*** Available data Section Begins ***

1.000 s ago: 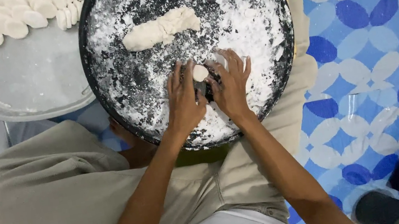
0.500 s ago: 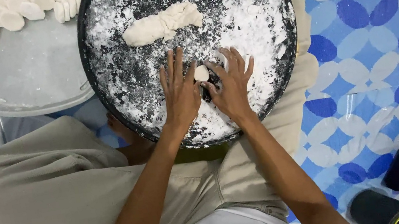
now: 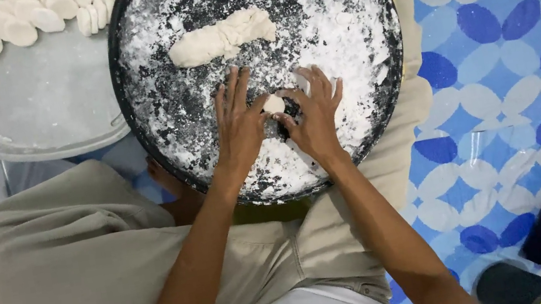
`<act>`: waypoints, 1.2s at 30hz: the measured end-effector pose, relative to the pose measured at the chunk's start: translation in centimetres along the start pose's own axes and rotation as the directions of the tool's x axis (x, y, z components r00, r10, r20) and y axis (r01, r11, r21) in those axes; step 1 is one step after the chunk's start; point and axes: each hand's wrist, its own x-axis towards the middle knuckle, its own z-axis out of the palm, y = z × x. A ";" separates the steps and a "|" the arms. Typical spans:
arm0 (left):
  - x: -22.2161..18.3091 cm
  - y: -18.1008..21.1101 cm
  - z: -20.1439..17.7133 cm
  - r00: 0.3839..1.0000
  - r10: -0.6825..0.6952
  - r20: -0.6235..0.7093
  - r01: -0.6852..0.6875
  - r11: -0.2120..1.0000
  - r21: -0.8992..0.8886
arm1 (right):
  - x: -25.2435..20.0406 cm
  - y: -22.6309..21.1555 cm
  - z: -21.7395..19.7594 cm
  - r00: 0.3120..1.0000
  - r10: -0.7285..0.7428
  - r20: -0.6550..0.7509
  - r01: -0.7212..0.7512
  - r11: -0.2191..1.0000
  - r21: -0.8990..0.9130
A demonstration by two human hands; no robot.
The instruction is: Portioning and shaping small pieces of dough from a larger mass on a floured board.
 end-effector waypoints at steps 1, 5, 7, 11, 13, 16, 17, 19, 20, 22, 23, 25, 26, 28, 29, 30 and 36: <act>0.1 0.1 0.0 1.000 0.001 -0.005 -0.001 1.000 0.002 | 0.1 -0.1 -0.2 1.000 -0.005 -0.002 0.005 1.000 0.001; -0.3 -0.1 -0.1 0.999 0.044 -0.021 -0.042 0.996 0.083 | -0.2 -0.4 -0.3 0.999 -0.024 0.034 0.023 1.000 0.007; -0.1 0.0 -0.2 0.998 0.063 -0.020 -0.061 0.994 0.085 | -0.3 -0.2 -0.4 0.999 -0.039 0.028 0.039 0.999 0.003; -0.1 0.2 -0.4 0.998 0.046 0.051 -0.050 0.995 0.082 | -0.6 -1.1 -1.2 0.998 -0.065 -0.004 0.065 0.998 0.026; 0.0 0.3 -0.6 0.994 0.022 0.108 -0.029 0.998 0.064 | -0.7 -0.8 -0.9 0.997 -0.073 -0.015 0.074 0.996 0.058; 0.2 0.6 -1.4 0.989 0.050 0.136 -0.056 0.998 0.037 | -1.3 1.2 0.9 0.994 -0.106 -0.038 0.107 0.993 0.041; 0.3 0.9 -1.9 0.984 0.057 0.170 -0.062 0.998 0.023 | -1.6 1.2 1.1 0.997 -0.076 -0.032 0.079 0.992 0.096; 0.5 1.3 -2.6 0.977 0.062 0.205 -0.065 0.998 0.006 | -2.0 0.8 1.2 0.999 -0.046 -0.021 0.049 0.988 0.147; 0.6 1.4 -2.9 0.975 0.064 0.213 -0.064 0.998 -0.006 | -2.0 0.4 1.2 0.998 -0.057 -0.040 0.062 0.987 0.148; 0.4 0.9 -2.6 0.973 0.056 0.224 -0.053 0.998 -0.018 | -2.2 -0.2 0.8 0.997 -0.067 -0.050 0.074 0.986 0.151; 0.3 0.4 -2.1 0.982 0.096 0.164 -0.088 0.995 -0.053 | -2.1 -0.5 0.5 0.992 -0.094 -0.079 0.110 0.965 0.236; 0.4 -0.7 -1.1 0.986 0.134 0.101 -0.126 0.988 -0.086 | -1.7 -1.0 -0.2 0.987 -0.119 -0.110 0.148 0.936 0.318; 0.5 -1.1 -0.5 0.985 0.164 0.062 -0.158 0.984 -0.088 | -1.5 -1.2 -0.6 0.984 -0.118 -0.132 0.157 0.929 0.335; 0.7 -1.3 -0.1 0.980 0.199 0.029 -0.195 0.976 -0.093 | -1.1 -1.5 -1.4 0.982 -0.110 -0.155 0.159 0.924 0.349; 0.8 -1.1 -0.3 0.980 0.198 0.024 -0.190 0.963 -0.193 | -0.8 -1.6 -1.7 0.977 -0.121 -0.174 0.176 0.920 0.350; 0.8 -0.9 -0.6 0.980 0.196 0.019 -0.182 0.939 -0.291 | -0.6 -1.7 -2.0 0.972 -0.131 -0.193 0.193 0.916 0.351; 0.8 -1.0 -0.5 0.993 0.113 0.014 -0.097 0.900 -0.426 | -0.3 -1.4 -1.9 0.985 -0.110 -0.136 0.154 0.917 0.369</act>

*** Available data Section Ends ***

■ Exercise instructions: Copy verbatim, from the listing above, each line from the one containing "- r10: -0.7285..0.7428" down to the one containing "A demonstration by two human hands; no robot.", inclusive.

■ Result of the task:
  - r10: -0.7285..0.7428
  - r20: -0.6550..0.7509
  - r01: -0.7212..0.7512
  - r11: -0.2191..1.0000
  - r21: -0.8990..0.9130
A demonstration by two human hands; no robot.

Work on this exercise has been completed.